Am Wochenende diskutierten in der Haupstadtvertretung des Software-Konzerns Microsoft 150 Teilnehmer beim »Future Mobility Berlin Camp 2014« über die Zukunft des Verkehrs. Bei der Veranstaltung, die von der israelischen Botschaft mitgetragen wurde, standen sichere und nachhaltige Verkehrsnetze im Fokus. Absicht der Veranstalter war es, »innovative und nachhaltige Strategien zu diskutieren, die zu abnehmendem Ölverbrauch, Effizienzsteigerungen, Änderungen des Verbraucherverhaltens, sauberen Treibstoffen und Verkehrsalternativen führen«.
Nach einer Rede des israelischen Botschafters Yakov Hadas-Handelsman diskutierten am Freitagabend Tomer Cohen, wissenschaftlicher Berater von Premierminister Netanjahu in Sachen ökologische Treibstoffe, und Boaz Mamo, Geschäftsführer der Firma EcoMotion, gemeinsam mit deutschen Experten über den Verkehr der Zukunft. Am Samstag wurden die Themen in Workshops vertieft. Unter anderem wurde der Bahnhof Berlin-Südkreuz mit dem abenteuerlichen Slogan »The Zukunftsbahnhof is an ›open playground‹ for Innovators« als Beispiel für die Bestrebungen der Deutschen Bahn vorgestellt, Innovation zu ermöglichen.
Transport Die israelische Designerin Ayelet Fishman stellte ihre Masterarbeit an der Kunsthochschule Weißensee über Transportsysteme der Zukunft vor. Mit Blick auf die Prognose, dass im Jahr 2050 voraussichtlich drei Viertel der Weltbevölkerung in immer größeren Städten leben werden, kommen laut Fishman erhebliche Probleme auf diese Städte zu: »Megastädte, Megatrends, Mega-Herausforderungen.«
Zurzeit würden, so Fishman, in Deutschland jährlich 4,4 Milliarden Tonnen Fracht transportiert, davon 72 Prozent auf der Straße. Zum Teil durch den Internet-Versandhandel bedingt, gebe es einen Trend zu immer kleineren und häufigeren Lieferungen im städtischen Bereich. Das führe dazu, dass Straßen, Anwohner und Umwelt übermäßig belastet würden. Fishman: »Ich kam zu dem Ergebnis, dass sich die urbane Logistik verändern muss.« Ihr Rezept dagegen hat sie »Lift« genannt – ein System autonomer Fahrzeuge, die Lieferungen zu Verteilpunkten in den einzelnen Vierteln bringen, um sie dann umweltfreundlich zu verteilen.

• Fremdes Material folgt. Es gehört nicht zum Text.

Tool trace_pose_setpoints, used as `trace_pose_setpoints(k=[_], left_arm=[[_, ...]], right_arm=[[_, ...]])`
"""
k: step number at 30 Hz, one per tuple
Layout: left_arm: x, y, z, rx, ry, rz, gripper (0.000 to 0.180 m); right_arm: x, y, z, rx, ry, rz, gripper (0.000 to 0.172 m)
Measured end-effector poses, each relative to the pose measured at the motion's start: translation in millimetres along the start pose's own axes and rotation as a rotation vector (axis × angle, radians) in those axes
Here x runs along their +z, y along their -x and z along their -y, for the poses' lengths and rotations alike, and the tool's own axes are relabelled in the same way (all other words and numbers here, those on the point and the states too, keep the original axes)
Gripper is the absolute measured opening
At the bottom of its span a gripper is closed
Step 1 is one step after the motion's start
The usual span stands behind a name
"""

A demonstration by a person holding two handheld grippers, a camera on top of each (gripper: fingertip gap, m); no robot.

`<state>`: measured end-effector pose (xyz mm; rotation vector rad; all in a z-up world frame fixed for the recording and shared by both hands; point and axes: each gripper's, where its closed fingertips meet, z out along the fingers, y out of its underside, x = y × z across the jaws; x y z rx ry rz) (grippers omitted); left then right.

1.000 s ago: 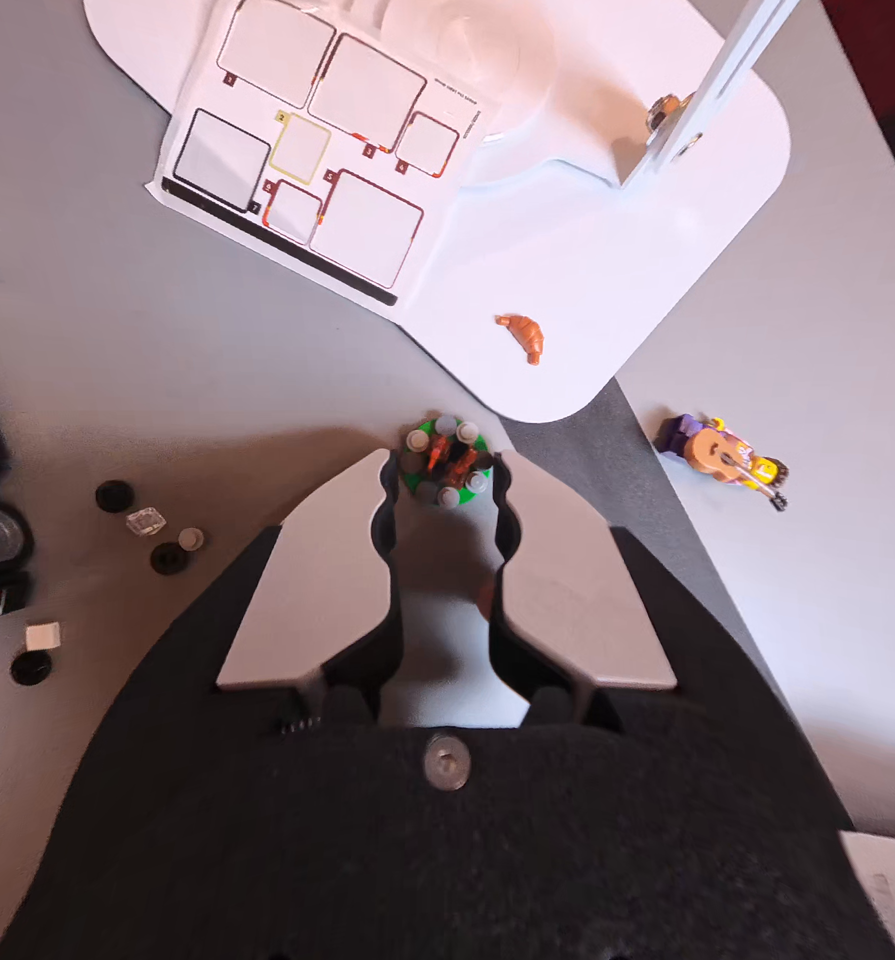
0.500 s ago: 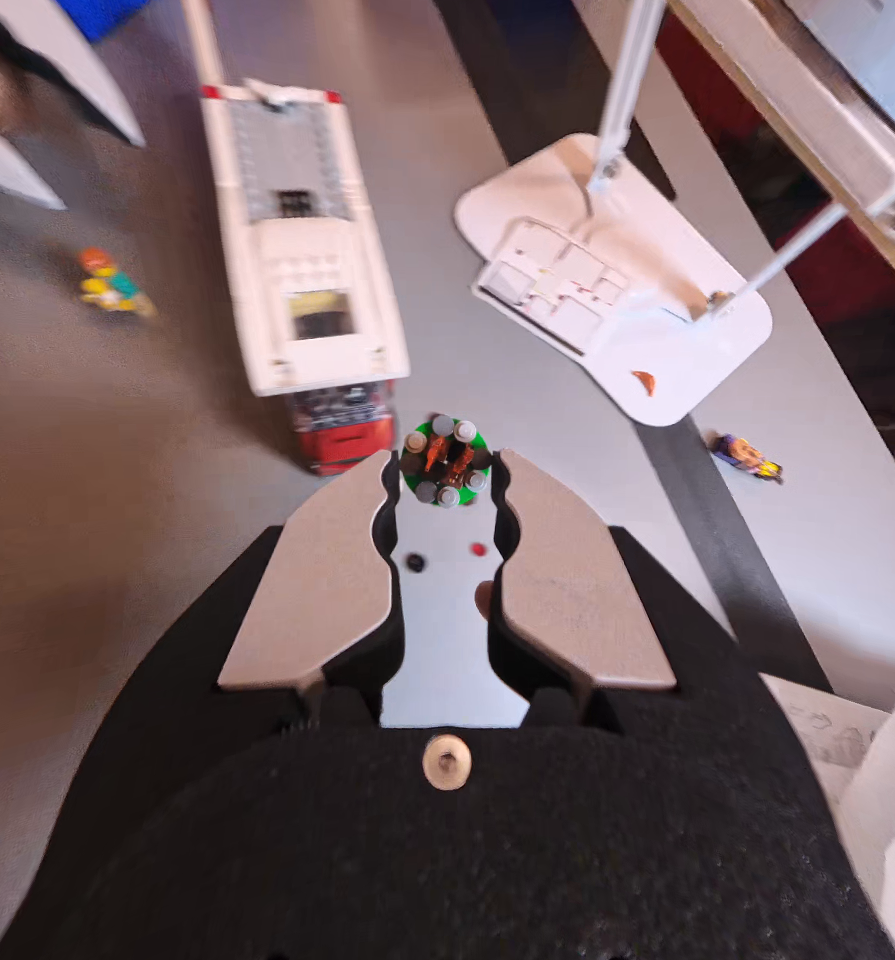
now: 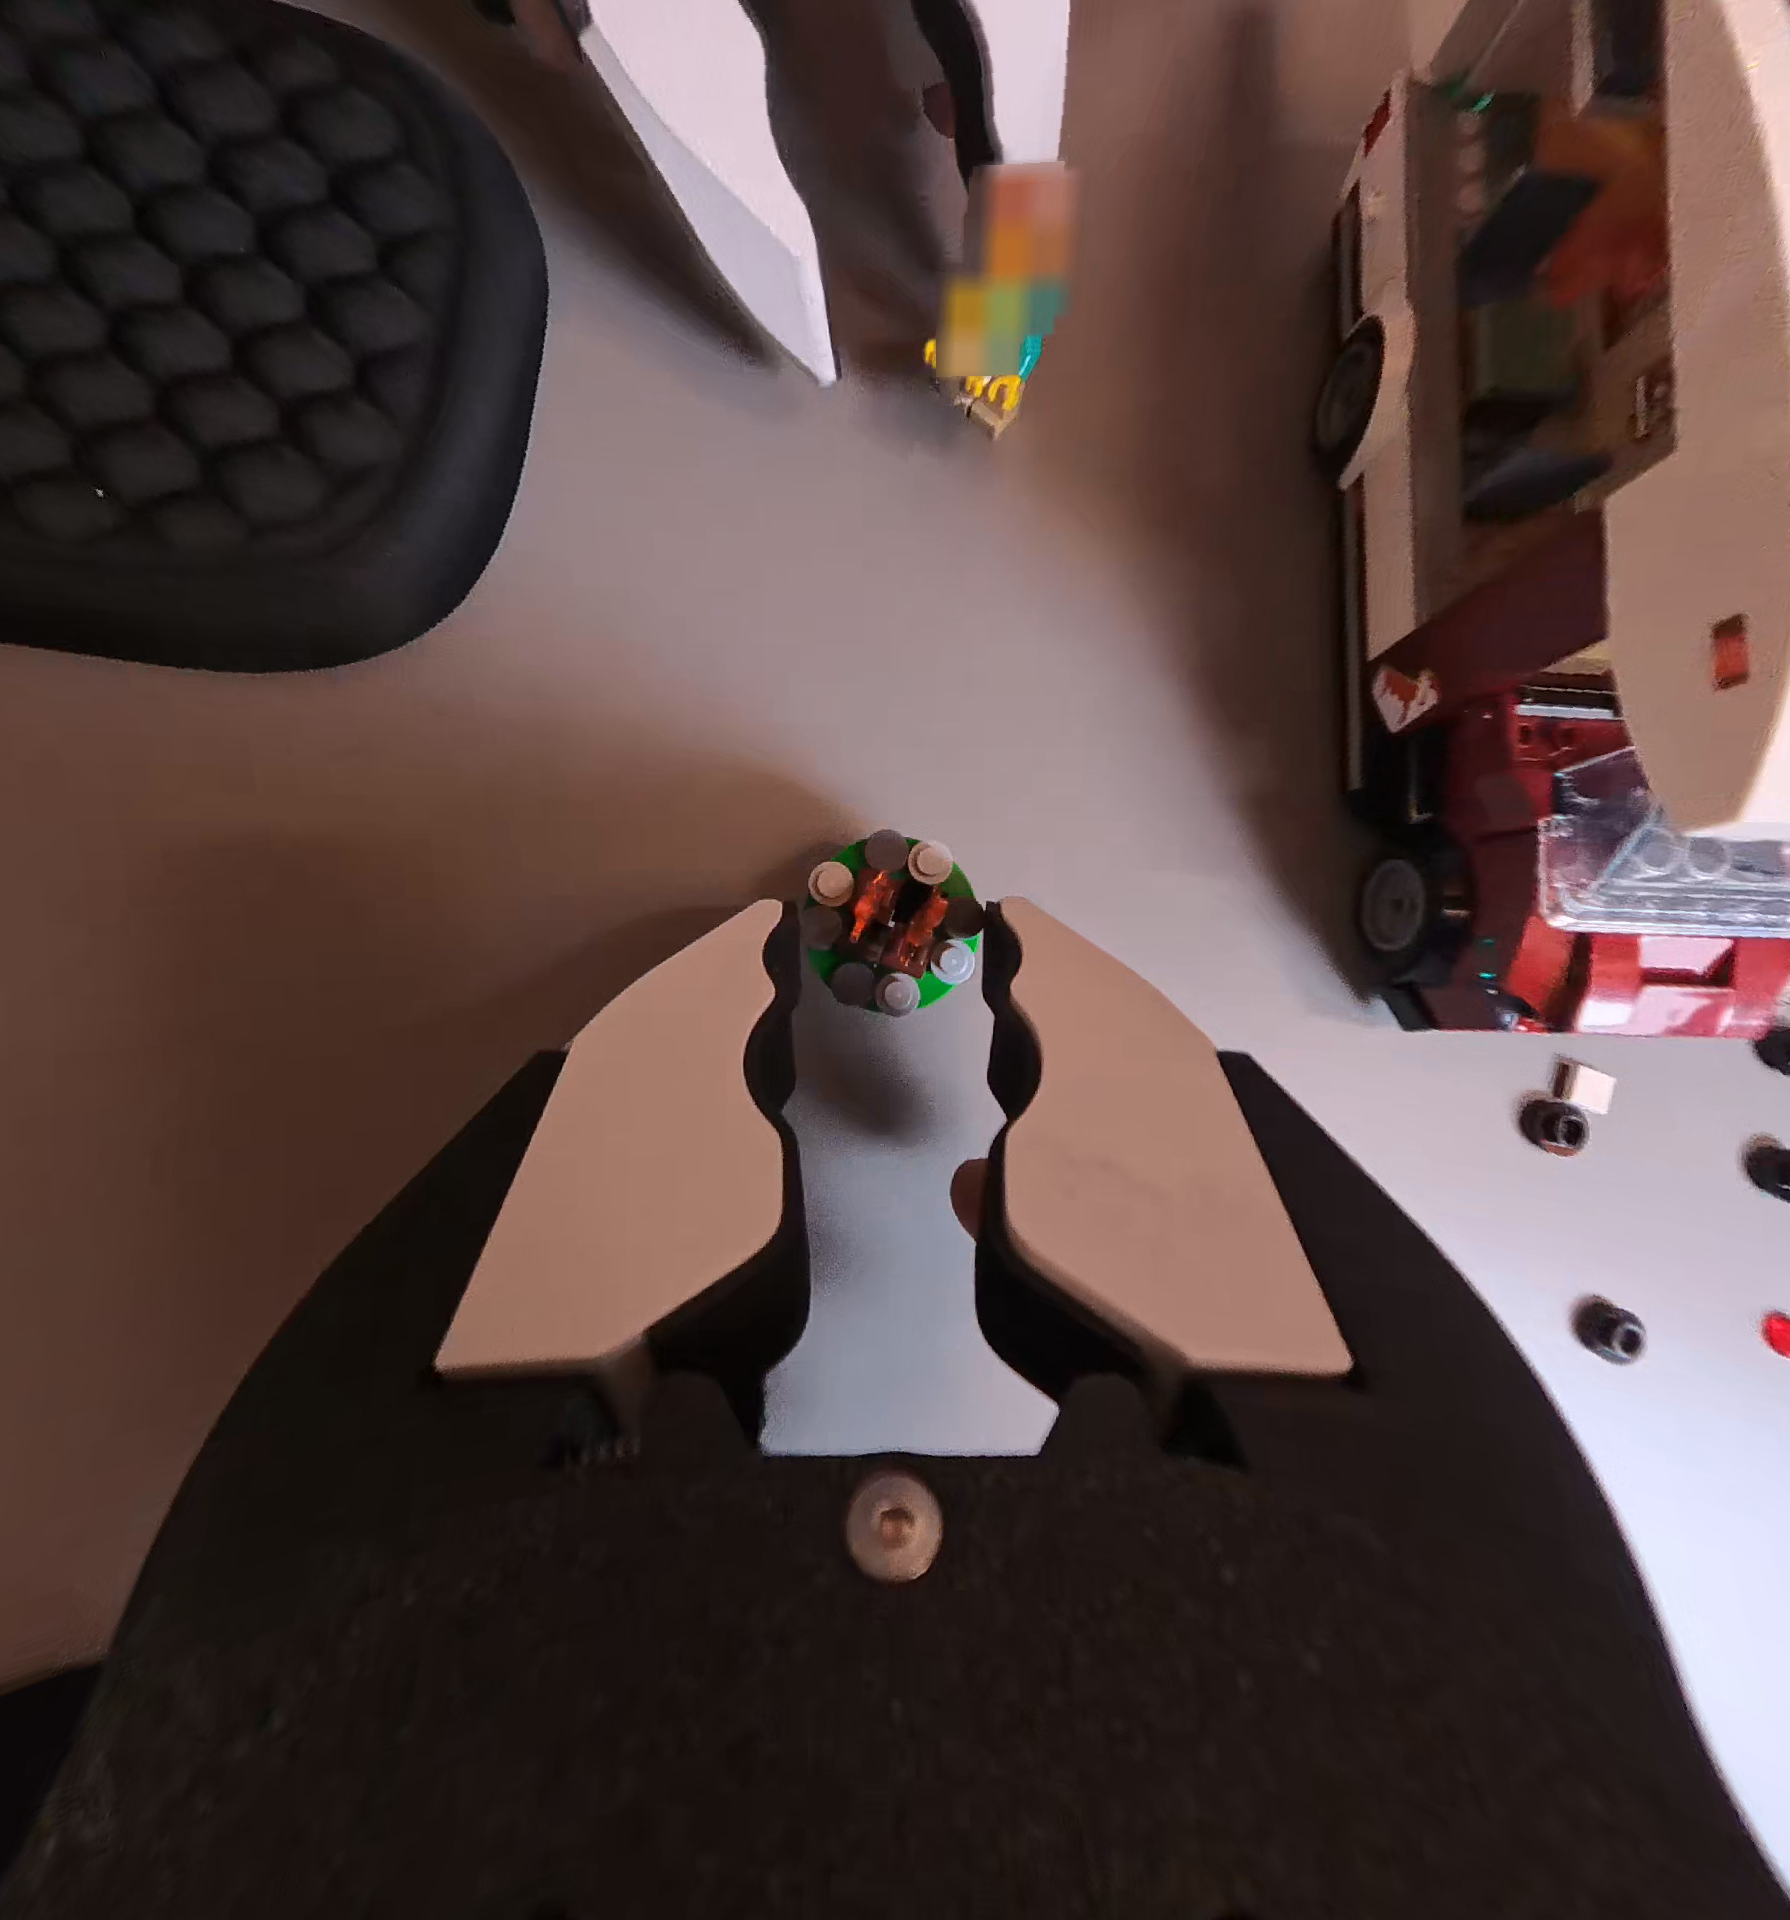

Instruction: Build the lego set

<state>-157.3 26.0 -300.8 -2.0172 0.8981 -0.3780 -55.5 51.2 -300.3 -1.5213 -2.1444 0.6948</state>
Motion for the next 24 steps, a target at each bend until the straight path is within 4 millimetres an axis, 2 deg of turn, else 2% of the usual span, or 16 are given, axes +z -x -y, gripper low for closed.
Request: trace_pose_setpoints(k=[5,9,15,21,24], left_arm=[[7,8,-3,0.0,0.047,0.029,0.027],[14,9,-1,-0.002,0.059,0.008,0.01],[37,1,17,0.001,0.046,-0.102,0.009],[54,2,25,0.085,0.076,-0.116,0.01],[56,4,25,0.09,0.091,-0.115,0.021]], right_arm=[[8,3,4,-0.003,0.004,-0.001,0.033],[14,4,7,-0.002,0.009,0.007,0.033],[17,0,4,0.004,0.021,-0.017,0.033],[18,-5,0,0.012,0.04,-0.058,0.033],[18,-6,1,0.016,0.039,-0.062,0.033]])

Umweltfreundlich Fishmans Konzept beginnt mit »zentralen Konsolidierungspunkten«. Um vorhandene Strukturen so gut wie möglich zu nutzen, sollen diese an Betriebshöfen der Berliner Verkehrsbetriebe (BVG) eingerichtet werden. Diese liegen verkehrsgünstig an strategisch sinnvollen Stellen rund um die Innenstadt. Dort werden Waren angeliefert und auf »autonome Elektrofahrzeuge« geladen. Von den Betriebshöfen folgen die »Lift«-Fahrzeuge selbstständig Bussen und Straßenbahnen zu Verteilungspunkten – sogenannten Hubs – bei Bus- oder Tramhaltestellen. Dort setzen die Fahrzeuge ihre Ladung, spezielle Container, ab und nehmen leere Container wieder mit. Von diesen Hubs könnten dann die Lieferungen mit umweltfreundlichen Mitteln wie Fahrrädern oder Handwagen an ihren endgültigen Bestimmungsort gebracht werden.
Neben der klassischen Logistik könnten die Fahrzeuge auch für Müllentsorgung und für persönliche Transporte eingesetzt werden, so die Designerin. Wer zum Beispiel einen großen Einkauf nach Hause bringen möchte, könnte dann ein Fahrzeug samt Container über eine Smartphone-App buchen.
Die Teilnehmer der Konferenz waren sich einig, dass das größte Hindernis für solche Innovationen nicht die technische Machbarkeit sei, sondern Widerstände durch etablierte und politisch vernetzte Konkurrenz. Hier müsse man ansetzen. Nur so sei es am Ende möglich, eine Verkehrswende mit der Energiewende zu kombinieren.